Ads for consumer A.I. are struggling to imagine how the product could improve your day — unless you’re a barely functioning idiot.

In my favorite Meta A.I. ad, a woman tells her boyfriend that she’s excited to have him meet her parents — before impishly mentioning that her father is a thermodynamicist at NASA. The befuddled boyfriend rushes home, phone in hand. “Hey Meta,” he asks. “What the heck is a thermodynamicist?”

Over the next 24 hours, our protagonist talks to Meta’s chatbot obsessively. He talks to Meta as he settles into the back seat of a rideshare. He talks to Meta while walking with his morning coffee, swaddled in an oversize hoodie. He talks to Meta while shaving for work. And when the night of the dinner finally arrives, he stands in front of the father and, looking stricken, reels off a line about how excited he is to discuss “the transition from liquid fuel to hybrid propellants.”
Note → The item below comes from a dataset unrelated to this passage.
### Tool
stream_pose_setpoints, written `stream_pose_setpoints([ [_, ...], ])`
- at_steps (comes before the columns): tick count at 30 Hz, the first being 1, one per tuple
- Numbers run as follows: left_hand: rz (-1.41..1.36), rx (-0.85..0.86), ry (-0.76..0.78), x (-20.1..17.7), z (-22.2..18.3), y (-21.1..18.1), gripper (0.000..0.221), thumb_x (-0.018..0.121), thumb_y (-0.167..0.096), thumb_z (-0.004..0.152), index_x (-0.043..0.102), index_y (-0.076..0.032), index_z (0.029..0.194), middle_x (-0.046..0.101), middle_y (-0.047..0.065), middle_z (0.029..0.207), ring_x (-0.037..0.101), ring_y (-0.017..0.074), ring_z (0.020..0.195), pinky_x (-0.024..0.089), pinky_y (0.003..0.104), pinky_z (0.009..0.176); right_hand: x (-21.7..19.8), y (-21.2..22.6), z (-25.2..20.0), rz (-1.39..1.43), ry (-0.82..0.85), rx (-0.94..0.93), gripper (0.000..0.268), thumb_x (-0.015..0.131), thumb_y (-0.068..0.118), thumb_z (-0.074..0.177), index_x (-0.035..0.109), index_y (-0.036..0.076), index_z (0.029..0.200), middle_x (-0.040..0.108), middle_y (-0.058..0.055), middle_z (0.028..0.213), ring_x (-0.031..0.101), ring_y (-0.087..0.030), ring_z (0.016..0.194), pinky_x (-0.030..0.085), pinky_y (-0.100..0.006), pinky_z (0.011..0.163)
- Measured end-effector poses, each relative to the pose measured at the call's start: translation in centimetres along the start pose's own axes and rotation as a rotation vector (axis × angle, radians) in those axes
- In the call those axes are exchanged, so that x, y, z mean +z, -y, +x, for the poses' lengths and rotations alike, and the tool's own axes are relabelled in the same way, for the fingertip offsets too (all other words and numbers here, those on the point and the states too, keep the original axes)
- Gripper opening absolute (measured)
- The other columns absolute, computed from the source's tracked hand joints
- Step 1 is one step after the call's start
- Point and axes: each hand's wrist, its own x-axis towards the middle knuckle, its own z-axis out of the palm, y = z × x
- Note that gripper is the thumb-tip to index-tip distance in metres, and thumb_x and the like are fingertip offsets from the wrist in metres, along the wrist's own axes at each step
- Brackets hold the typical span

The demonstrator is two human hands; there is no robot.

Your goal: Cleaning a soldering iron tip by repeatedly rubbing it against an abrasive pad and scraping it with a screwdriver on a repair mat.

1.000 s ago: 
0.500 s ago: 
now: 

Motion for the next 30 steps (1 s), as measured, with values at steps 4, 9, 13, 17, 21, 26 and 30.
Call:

The vision of life here is bizarre. Why is our protagonist rushing everywhere, like a perpetually late college student? Why doesn’t he ask his girlfriend what a thermodynamicist is? (She should know: That’s what her dad does.) Better yet, why can’t he just have a conversation with the father about it, like a normal person with a capacity for being curious about someone else’s life?

This commercial’s “Looney Tunes” vibe is not a bug: This is how Silicon Valley has tried to sell artificial intelligence to consumers, at least on television. In commercial after commercial, humans are oblivious, enfeebled, barely functioning idiots beset by more tasks, stimuli and demands on their time than anyone could reasonably handle. In another ad, a man finds that his cat has eaten his daughter’s pet goldfish, Frank. He wants to buy another but can’t remember where he got the first one. Enter Meta. The chatbot alerts him that the store is closing, so the man scampers to his car — but when he reaches the store, he can’t remember what Frank even looked like. Again, he petitions Meta for help. I suppose Meta is meant to be saving the child, and therefore the father, from unhappiness, but what it actually seems to be doing is sparing them any feelings that might lend meaning to their lives.

The most galling ad features a woman who is hosting a “Moby Dick” book club. It’s unclear whether she has actually read any of the book. What is clear is that she doesn’t have the time or desire to think about it. No worry: Meta gives her a Melville-for-Dummies gloss on what the white whale represents (the vastness of life and meaninglessness of existence), and even suggests some conversation starters.

The people in these commercials are motivated by laziness and incuriosity, even when it comes to the most intimate of concerns. In a commercial for Google’s Gemini, a father explains that his daughter’s dream is to be just like the Olympic hurdler Sydney McLaughlin-Levrone. He wants to help his daughter send her a letter. “I’m pretty good with words, but this has to be just right,” the man says. “So Gemini, help my daughter write a letter telling Sydney how inspiring she is.” The unintentionally hilarious subtext here is that McLaughlin-Levrone would receive a letter from a young fan, find the prose lacking and throw it in the trash; the less funny assumption is that someone could be more moved by an A.I. letter than by the unpolished emotion of an enthusiastic child.